After locating the line with "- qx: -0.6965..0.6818" in the data that follows, return it and every later line exactly, up to and including the line with "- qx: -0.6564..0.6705".

**INFORMATION SUPPLIED:**
#####

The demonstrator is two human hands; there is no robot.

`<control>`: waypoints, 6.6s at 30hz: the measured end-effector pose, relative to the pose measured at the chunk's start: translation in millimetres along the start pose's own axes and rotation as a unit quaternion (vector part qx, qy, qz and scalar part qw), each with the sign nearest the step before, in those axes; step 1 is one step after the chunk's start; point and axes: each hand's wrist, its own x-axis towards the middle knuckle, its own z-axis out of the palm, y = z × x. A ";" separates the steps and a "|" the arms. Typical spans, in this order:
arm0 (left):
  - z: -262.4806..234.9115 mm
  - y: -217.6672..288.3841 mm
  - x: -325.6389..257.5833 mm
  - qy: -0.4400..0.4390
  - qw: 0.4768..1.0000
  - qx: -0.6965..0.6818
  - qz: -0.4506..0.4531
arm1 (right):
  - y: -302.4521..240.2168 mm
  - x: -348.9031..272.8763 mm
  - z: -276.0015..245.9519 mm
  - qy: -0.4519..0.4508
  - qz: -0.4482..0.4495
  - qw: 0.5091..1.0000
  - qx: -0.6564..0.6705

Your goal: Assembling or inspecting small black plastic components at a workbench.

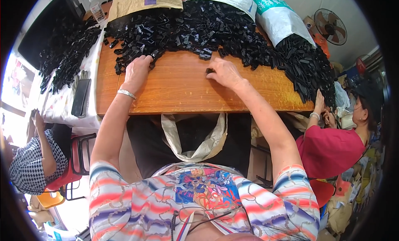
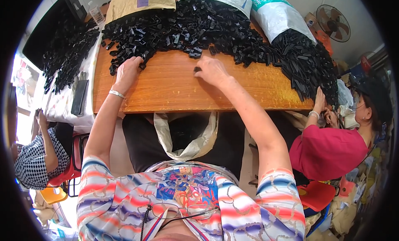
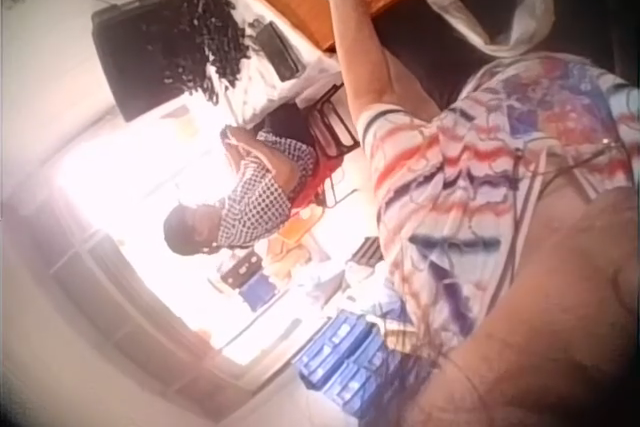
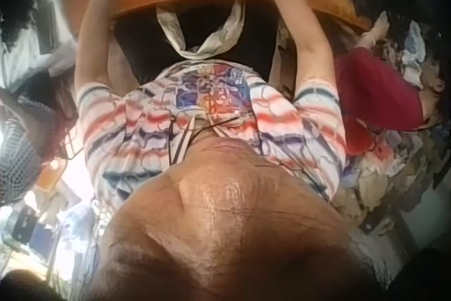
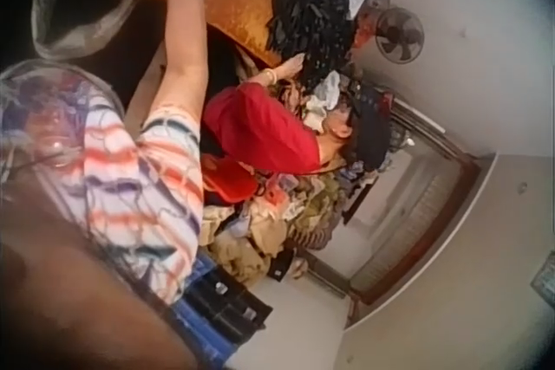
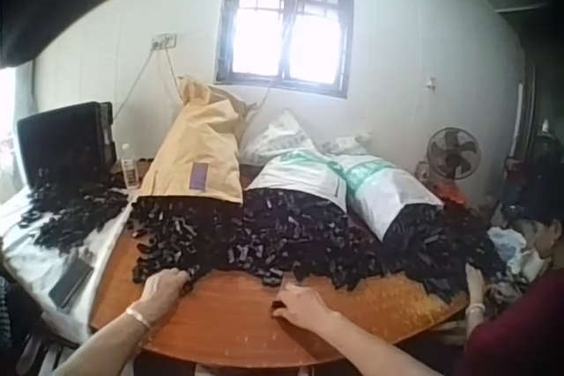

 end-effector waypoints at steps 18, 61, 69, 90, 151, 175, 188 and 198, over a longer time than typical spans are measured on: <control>51.3 101.2 -27.8 0.020 0.798 -0.591 -0.114 | -89.6 -16.6 12.8 0.146 0.124 0.906 0.378; 7.3 128.3 -102.6 -0.091 0.800 -0.583 -0.108 | -74.5 -56.8 -8.4 0.051 0.093 0.917 0.384; -1.5 99.6 -81.4 0.072 0.918 -0.380 -0.087 | -2.8 22.2 28.6 0.187 0.144 0.968 0.089; 32.7 26.4 -10.6 0.007 0.542 -0.795 -0.273 | -42.3 10.9 6.0 0.100 0.016 0.967 0.232; 45.4 28.6 40.1 0.114 0.986 -0.063 -0.108 | 2.3 64.6 19.2 0.033 0.136 0.989 -0.043; 12.9 84.5 -28.4 0.054 0.974 -0.220 0.001 | -12.9 -23.2 0.5 0.047 -0.005 0.999 0.010; 3.3 79.0 -26.8 -0.045 0.976 -0.184 0.110 | -57.3 -33.1 -9.0 0.088 0.080 0.959 0.256; 5.8 95.8 -43.4 -0.061 0.861 -0.500 -0.068 | -96.7 -33.8 -9.7 0.175 -0.032 0.962 0.206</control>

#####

**TASK OUTPUT:**
  - qx: -0.6965..0.6818
  - qz: -0.4506..0.4531
arm1 (right):
  - y: -302.4521..240.2168 mm
  - x: -348.9031..272.8763 mm
  - z: -276.0015..245.9519 mm
  - qy: -0.4519..0.4508
  - qz: -0.4482..0.4495
  - qw: 0.5091..1.0000
  - qx: -0.6564..0.6705

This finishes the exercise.